:: What you have to do ::
What lines of the material below hold the string "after"? Copy them out.

:: Data excerpt ::
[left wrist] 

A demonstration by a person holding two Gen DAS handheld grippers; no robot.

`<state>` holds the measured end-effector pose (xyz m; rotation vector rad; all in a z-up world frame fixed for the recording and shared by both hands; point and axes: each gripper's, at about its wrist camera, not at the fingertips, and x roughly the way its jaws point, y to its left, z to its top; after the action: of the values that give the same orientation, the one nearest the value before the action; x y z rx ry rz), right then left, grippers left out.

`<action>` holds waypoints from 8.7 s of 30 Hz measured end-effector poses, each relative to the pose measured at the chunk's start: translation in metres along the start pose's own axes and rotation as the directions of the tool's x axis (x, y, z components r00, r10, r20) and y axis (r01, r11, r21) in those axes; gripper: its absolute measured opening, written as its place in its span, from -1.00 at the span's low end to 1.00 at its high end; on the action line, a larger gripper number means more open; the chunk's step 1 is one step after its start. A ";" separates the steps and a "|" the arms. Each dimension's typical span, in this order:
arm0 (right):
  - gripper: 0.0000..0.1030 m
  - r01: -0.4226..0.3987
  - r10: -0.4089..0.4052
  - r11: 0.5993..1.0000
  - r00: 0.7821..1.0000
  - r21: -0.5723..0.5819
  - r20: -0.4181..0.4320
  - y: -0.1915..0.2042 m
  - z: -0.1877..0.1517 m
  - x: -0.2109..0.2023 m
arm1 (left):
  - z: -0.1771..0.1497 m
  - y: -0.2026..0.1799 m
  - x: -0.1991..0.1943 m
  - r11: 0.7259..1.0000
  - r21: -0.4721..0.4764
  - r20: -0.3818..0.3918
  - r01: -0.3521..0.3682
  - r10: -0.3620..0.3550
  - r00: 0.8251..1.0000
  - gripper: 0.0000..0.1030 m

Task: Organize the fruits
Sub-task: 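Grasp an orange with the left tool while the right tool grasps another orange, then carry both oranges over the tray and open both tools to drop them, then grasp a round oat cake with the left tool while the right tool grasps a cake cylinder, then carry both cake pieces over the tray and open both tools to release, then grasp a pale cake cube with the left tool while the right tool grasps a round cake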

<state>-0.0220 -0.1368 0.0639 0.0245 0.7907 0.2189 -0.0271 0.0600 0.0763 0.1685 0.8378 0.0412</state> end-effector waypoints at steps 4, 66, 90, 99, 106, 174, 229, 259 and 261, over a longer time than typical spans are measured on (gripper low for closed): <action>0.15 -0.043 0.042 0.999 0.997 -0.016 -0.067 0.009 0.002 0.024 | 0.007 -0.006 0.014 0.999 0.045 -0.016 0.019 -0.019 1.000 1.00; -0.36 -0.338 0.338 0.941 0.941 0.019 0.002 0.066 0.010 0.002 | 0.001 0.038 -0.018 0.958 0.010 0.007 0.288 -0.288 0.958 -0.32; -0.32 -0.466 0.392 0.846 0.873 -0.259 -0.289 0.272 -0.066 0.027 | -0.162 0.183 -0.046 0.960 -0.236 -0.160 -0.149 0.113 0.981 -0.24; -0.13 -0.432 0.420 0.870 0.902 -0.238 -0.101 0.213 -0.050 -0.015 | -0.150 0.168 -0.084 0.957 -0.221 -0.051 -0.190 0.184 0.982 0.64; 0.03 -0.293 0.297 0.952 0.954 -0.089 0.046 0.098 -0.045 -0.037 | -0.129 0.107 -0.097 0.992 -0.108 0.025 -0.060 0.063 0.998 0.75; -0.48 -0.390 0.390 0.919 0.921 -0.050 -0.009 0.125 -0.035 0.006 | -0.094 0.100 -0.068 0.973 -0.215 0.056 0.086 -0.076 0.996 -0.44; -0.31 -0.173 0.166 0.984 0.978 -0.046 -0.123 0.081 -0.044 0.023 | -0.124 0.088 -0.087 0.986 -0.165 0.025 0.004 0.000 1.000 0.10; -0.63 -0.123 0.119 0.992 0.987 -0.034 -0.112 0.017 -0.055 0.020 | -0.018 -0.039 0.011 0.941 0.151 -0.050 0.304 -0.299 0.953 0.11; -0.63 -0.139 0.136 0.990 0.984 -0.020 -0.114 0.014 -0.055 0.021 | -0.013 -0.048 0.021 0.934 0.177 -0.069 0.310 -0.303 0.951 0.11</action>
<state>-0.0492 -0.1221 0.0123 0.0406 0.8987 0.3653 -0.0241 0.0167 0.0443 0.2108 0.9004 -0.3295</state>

:: Written reply ::
`<state>` holds the measured end-effector pose (xyz m; rotation vector rad; all in a z-up world frame fixed for the recording and shared by both hands; point and axes: each gripper's, at about its wrist camera, not at the fingertips, and x roughly the way its jaws point, y to its left, z to its top; after the action: of the values that give the same orientation, the one nearest the value before the action; x y z rx ry rz), right then left, grippers left out.
`<action>` holds waypoints from 8.7 s of 30 Hz measured end-effector poses, each relative to the pose measured at the chunk's start: translation in metres along the start pose's own axes and rotation as the directions of the tool's x axis (x, y, z components r00, r10, r20) and y axis (r01, r11, r21) in those axes; gripper: its absolute measured opening, written as its place in its span, from -1.00 at the span's low end to 1.00 at its high end; on the action line, a larger gripper number means more open; the chunk's step 1 is one step after its start. A ";" separates the steps and a "|" the arms. Each dimension's typical span, in this order:

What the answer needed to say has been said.